Projects for Research Students at Monash


 

1. Artificial Intelligence Applications

 

2. Intelligent Multicriteria Decision Support Systems

 

To develop intelligent multicriteria decision making models that can be implemented as a decision support system for solving the general multicriteria decision problem. 

 

Specific intelligent procedures to be developed for improving the decision quality include

* Context-dependent validation techniques for decision outcomes.

The validation of the models used will be examined in terms of the degree to which they are consistent with the preference structures and decision information embedded in the decision problem.

* Consensus under multi-panel decision environments.

A consensus formation procedure with a what-to-do analysis will be developed to explore the multiple directions, among which satisfactory compromises can be reached. Some form of consensus will be reached as to which of these are strongly desirable, or strongly undesirable, in each context.

* Determination of the best selection policy.

This procedure generates the optimal policy for selecting alternatives on an on-going basis in a given context. Dynamic programming and fuzzy clustering techniques will be considered and compared with multicriteria analysis techniques.

 

Fuzzy knowledge bases for handling the uncertainty of the decision process in different contexts will be developed, including:

* Fuzzy knowledge bases for criteria weighting with subjective and uncertain preferences

- Link the process of determining criteria weights with the objectives of the decision problems, resulting in a consistent approach to criteria weighting.

* Fuzzy knowledge bases for the selection and ranking of decision alternatives

- Provide intelligent decision analysis and advice to the decision-makers according to their preference structures and cognitive style, resulting in informed decision outcomes with effective sensitivity analysis capabilities.

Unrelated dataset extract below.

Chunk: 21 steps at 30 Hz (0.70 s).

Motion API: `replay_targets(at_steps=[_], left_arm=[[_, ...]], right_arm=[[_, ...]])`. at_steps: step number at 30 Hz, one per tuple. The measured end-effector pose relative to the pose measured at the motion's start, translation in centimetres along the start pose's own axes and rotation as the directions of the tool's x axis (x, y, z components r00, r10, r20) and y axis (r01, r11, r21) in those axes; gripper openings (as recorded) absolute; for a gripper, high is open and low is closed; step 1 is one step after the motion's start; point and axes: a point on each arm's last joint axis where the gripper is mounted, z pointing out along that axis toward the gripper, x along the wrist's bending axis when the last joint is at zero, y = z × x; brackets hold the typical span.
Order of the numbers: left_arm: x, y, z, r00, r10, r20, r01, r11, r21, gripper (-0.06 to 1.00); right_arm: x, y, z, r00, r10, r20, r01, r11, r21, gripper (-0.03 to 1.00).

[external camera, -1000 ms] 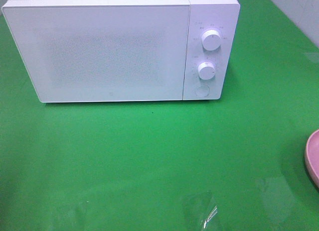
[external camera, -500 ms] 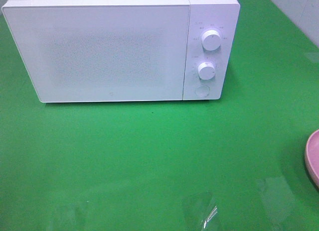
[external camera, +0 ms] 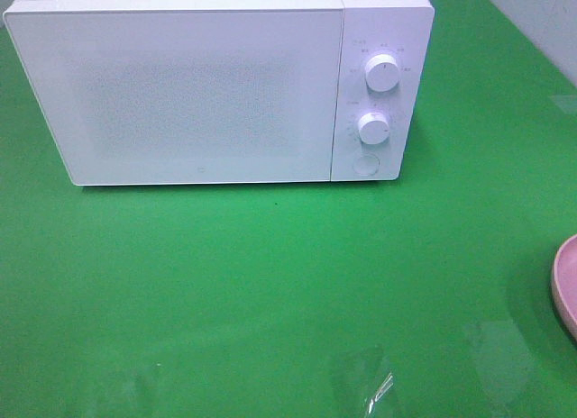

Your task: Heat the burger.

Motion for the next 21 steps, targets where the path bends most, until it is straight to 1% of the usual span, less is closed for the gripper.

* Fuzzy knowledge bases for the validation of decision outcomes

- Support the model selection procedure that best reflects the decision information content, and provide experience in the implementation.

 

The project is intended for PhD research, although part of it may be taken initially as a Masters/Honours research.

 

 

3. Composite Index Construction with Optimal Weighting of Interactive Indicators

 

To develop multicriteria decision making (MCDM) methods for constructing composite indices from interactive indicators in an optimal way.

 

MCDM has been regarded as a primary technique for constructing composite indices, which are widely used for performance measurement based on multiple sources of indicators. This research aims to address some challenging issues in MCDM for constructing composite indices, including

* Indicator interactions:

Fuzzy cognitive maps will be constructed to model indicator interactions with a network structure, while fuzzy measures with the Shapley value will be used to model indicator interactions with a hierarchical structure.

* Indicator weighting:

Optimal weighting models will be developed to address the question of how to best weight interactive indicators.

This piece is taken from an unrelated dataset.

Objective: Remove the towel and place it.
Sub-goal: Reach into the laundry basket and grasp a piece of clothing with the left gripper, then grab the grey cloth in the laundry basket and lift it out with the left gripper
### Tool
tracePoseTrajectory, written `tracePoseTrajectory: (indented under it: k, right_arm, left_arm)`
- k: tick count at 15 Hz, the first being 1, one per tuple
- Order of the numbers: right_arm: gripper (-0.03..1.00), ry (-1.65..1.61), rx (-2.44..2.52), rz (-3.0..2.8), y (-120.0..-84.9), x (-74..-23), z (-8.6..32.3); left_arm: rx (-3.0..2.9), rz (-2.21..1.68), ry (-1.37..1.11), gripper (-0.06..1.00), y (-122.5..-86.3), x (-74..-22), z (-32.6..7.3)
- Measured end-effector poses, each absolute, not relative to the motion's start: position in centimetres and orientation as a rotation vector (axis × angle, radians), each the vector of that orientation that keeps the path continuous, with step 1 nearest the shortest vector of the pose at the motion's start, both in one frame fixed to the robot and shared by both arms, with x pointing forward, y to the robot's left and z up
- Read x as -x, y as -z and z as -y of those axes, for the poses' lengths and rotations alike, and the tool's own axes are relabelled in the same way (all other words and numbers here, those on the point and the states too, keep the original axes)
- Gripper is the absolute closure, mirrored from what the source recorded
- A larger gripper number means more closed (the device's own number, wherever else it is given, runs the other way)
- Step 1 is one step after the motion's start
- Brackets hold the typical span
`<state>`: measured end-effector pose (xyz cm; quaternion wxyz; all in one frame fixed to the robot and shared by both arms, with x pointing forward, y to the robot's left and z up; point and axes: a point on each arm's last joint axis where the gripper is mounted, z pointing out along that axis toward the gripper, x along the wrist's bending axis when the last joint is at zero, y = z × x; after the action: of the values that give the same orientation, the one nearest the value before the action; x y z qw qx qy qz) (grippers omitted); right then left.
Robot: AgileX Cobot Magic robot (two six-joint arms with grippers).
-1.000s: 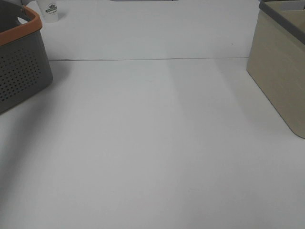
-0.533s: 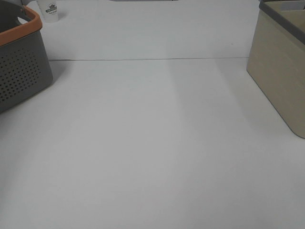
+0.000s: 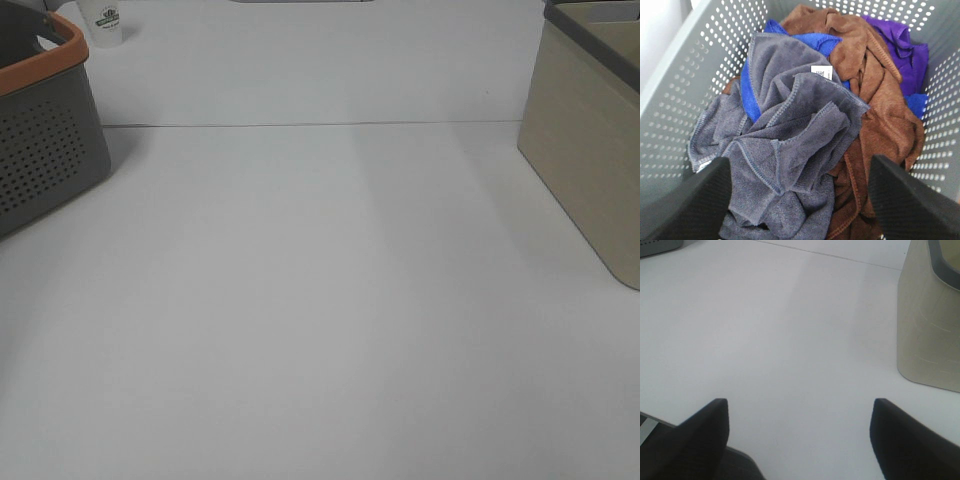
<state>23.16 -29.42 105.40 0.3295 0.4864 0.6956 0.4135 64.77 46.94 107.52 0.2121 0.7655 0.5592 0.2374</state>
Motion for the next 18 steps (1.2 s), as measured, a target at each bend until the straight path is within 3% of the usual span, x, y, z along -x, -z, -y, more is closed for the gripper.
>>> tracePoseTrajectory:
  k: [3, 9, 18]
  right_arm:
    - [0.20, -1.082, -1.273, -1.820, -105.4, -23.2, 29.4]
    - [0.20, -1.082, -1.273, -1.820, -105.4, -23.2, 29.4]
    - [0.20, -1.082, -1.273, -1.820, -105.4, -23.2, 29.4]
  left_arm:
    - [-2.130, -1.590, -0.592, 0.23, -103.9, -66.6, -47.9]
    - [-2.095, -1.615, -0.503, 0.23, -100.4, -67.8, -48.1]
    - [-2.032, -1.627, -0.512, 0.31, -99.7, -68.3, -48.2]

* Aggregation model validation:

Context-dependent validation techniques will be developed to address the question of how to validate and select multicriteria aggregation models when the right answer is unknown.

 

New methodologies developed will be applied to performance comparison and ranking problems involving quantitative or objective data such as city sustainability and city mobility, and to alternative evaluation and selection problems involving qualitative data and subjective assessments such as airline corporate social responsibility and project innovation.

 

 

4. Fuzzy Multicriteria Classification

 

To develop algorithms for classifying items based on multiple criteria with fuzzy or imprecise information.

The ABC inventory analysis or student performance analysis can be used as a case study.

 

 

5. Risk Analysis and Evaluation under Uncertainty

 

To develop risk management techniques and models for airline/airport safety or other business operations.

Major research tasks (methodology) include:

* Identifying and classifying risk factors (Fuzzy AHP survey questionnaire and fuzzy clustering).

* Generating a risk index based on the degree of importance, probability, and gravity of hazard (Risk grid).

* Determining the threshold values of risk and degree of tolerable risk severity (As low as reasonably practicable principle).

* Evaluating treatment alternatives (Fuzzy MCDM).